Money Never Sleeps shifts itself into so many different directions, that even Gordon Gekko gets lost in the shuffle. He was a mere supporting player in the original as well, but Money Never Sleeps suffers more for his absence. Yet even when he does appear, it isn’t always the Gekko we know and loved/hated in 1987, which is an odd sight at times. This is never more evident than in the movie’s most powerful scene, when Gekko actually gets emotional over his son’s drug problems and death. Although it vividly draws parallels to Michael Douglas’s own troubles with his son – although Cameron Douglas is still alive – it is uneasy to see it coming from Gordon Gekko.
Wall Street: Money Never Sleeps has the same difficulty of the last few Star Wars and Hannibal Lecter movies, in that they demystified their villains when they went deeper in depth with them. But the old Gekko isn’t absent forever, although it is a longer wait than expected until he shows up. Still, Money Never Sleeps manages to hold up, almost in spite of itself, before then – until the last few minutes burst the movie’s own bubble. The differences between the old Stone and new Stone have rarely been made clearer than in the final few twists, and not in a good way.

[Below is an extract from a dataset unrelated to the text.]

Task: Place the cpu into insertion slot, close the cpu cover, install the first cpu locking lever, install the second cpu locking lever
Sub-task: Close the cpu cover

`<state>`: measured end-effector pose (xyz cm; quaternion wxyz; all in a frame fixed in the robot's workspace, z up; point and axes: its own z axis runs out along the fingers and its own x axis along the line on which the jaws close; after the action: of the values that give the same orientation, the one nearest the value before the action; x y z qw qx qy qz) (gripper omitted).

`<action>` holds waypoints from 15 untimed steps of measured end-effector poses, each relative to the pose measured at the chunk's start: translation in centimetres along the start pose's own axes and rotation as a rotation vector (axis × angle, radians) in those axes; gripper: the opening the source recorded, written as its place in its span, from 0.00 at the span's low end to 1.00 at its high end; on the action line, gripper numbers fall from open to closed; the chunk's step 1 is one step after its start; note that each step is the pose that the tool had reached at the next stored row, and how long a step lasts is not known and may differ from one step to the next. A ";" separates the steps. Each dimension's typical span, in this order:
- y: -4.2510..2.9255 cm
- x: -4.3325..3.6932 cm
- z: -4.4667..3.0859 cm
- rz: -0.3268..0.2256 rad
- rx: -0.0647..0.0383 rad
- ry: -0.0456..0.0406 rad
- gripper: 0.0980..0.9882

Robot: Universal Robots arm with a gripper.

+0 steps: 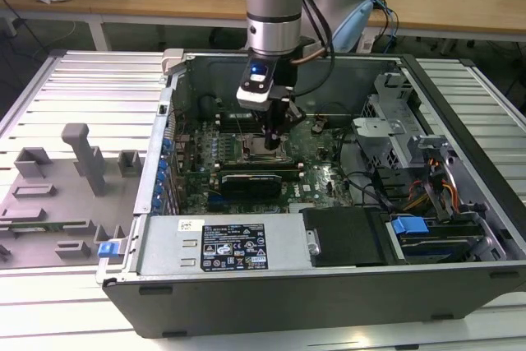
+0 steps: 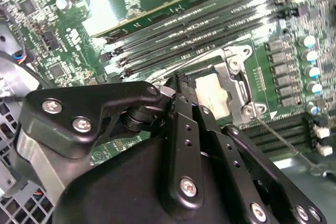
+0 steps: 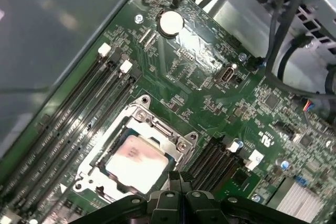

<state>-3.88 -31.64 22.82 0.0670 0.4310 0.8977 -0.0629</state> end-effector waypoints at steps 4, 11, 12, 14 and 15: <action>0.00 0.00 0.00 -0.078 0.002 -0.0235 0.01; 0.00 0.00 0.01 -0.243 0.001 -0.0685 0.01; 0.00 0.00 0.01 -0.267 -0.002 -0.0722 0.01; 0.02 0.00 0.02 -0.298 -0.008 -0.0756 0.01; 0.00 0.00 0.01 -0.301 -0.010 -0.0745 0.01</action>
<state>-3.88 -31.65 22.82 0.0921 0.2887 0.9493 -0.0839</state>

Although Stone may have lost some of his cutthroat edge, he is lucky that Michael Douglas hasn’t. The long spurts without Gekko are made even more difficult when Douglas gets to work his silver tongue again. Despite the changes to Gordon, Douglas is as adept as ever in making it work, even when the script fails him. In fact, Douglas’s own life journey – both with his family and with his recent cancer diagnosis – adds a few extra layers to Gordon’s new adventures. Although the bar was set too high in 1987, Douglas doesn’t fall short for a lack of trying.

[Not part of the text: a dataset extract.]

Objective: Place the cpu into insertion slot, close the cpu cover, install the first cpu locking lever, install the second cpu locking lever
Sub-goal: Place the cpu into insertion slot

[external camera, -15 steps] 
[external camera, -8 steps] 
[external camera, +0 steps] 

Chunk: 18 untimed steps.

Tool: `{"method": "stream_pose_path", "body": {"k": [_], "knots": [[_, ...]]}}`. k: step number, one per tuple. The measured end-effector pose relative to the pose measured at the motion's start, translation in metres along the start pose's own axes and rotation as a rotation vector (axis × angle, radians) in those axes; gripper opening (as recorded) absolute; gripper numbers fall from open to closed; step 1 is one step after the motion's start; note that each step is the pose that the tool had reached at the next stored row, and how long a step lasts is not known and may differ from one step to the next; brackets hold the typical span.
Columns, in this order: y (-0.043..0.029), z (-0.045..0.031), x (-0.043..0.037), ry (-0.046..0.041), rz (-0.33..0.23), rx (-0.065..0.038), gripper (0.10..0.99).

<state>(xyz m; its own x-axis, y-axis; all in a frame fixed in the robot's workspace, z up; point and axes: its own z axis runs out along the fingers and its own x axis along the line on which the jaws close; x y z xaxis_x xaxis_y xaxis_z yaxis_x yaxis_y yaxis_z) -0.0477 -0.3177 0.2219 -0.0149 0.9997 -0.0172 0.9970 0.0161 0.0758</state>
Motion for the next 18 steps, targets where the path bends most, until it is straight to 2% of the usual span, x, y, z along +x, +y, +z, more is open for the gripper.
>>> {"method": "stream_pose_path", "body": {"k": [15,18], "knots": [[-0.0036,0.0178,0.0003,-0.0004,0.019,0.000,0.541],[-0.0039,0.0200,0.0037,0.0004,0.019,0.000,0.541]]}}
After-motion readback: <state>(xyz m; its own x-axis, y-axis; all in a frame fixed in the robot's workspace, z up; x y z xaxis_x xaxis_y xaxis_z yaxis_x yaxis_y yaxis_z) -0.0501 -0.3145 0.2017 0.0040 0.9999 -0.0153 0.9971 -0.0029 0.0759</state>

After Charlie Sheen had the thankless task as Gordon’s main victim 23 years ago, Shia LeBeouf takes on the mantle this time. But with Sheen, it was easy to buy him as a budding cutthroat consumed by greed and the high life, which is a dark side that LeBeouf doesn’t seem to have yet. Although LeBeouf often equips himself well against his older co-stars anyway, he can only muster flashes. Carey Mulligan has shown more than flashes in recent films like An Education and Never Let Me Go, and has her share here, but is ultimately limited by the script. Josh Brolin and Frank Langella sink their teeth into their supporting roles with relish, although Susan Sarandon is wasted as Jacob’s real estate-savvy mother.

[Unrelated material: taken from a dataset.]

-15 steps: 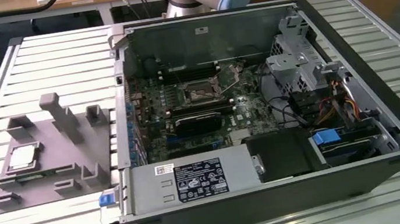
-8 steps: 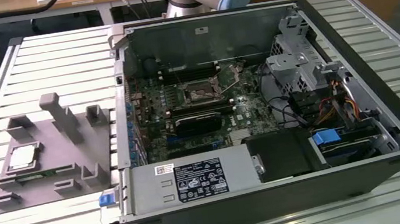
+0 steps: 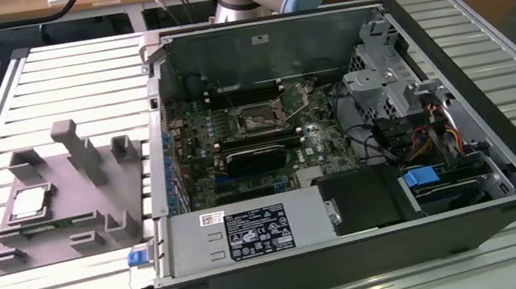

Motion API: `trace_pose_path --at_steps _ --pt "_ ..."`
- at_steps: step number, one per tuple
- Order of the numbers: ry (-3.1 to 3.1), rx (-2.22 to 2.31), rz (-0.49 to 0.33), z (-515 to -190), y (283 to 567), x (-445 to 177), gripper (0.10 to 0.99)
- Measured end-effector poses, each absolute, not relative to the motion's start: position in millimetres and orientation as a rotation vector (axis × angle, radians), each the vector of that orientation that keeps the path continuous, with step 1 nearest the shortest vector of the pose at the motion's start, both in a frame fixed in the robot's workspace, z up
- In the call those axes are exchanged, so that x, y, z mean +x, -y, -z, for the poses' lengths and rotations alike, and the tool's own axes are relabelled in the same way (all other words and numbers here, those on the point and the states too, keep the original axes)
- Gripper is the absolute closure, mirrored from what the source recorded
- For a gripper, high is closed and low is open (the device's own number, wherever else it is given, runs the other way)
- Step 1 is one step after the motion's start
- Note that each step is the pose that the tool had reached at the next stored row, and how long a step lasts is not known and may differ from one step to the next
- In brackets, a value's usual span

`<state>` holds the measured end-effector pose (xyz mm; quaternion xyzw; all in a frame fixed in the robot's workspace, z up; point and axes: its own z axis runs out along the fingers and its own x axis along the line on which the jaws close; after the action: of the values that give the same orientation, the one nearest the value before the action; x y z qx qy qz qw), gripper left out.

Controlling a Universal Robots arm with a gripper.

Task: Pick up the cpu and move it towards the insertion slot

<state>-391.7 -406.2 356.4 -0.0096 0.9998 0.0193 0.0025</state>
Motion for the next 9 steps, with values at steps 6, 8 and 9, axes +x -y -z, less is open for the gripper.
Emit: trace_pose_path --at_steps 6,8,9 --pt "-3.135 -0.030 -0.060 -352.0 406.1 -395.2 0.984" --pt "-3.134 -0.030 -0.062 -348.9 406.1 -397.3 0.984" --pt "-3.132 -0.030 -0.064 -346.3 406.1 -398.5 0.984"
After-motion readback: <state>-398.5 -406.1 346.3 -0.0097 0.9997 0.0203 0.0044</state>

Sequels are a volatile thing, with limited prospects for returns, but Wall Street: Money Never Sleeps had the potential to really buck that trend. For a lot of the time, Stone does exploit that potential, even if not to the fullest, showing glimpses of him and Gordon’s glory days. Yet the missed opportunities, obvious symbolism, and episodic plot slowly devalues the stock, although not to a fatal extent until the final minutes.
Until the bubble sadly bursts at last, Wall Street: Money Never Sleeps serves as a good, often very good – but not as great as it should have been – reinvestment into Gordon Gekko. Yet the sequel may have taken the “Greed Is Good” mantra a little too seriously in trying to have it all – much like most of America.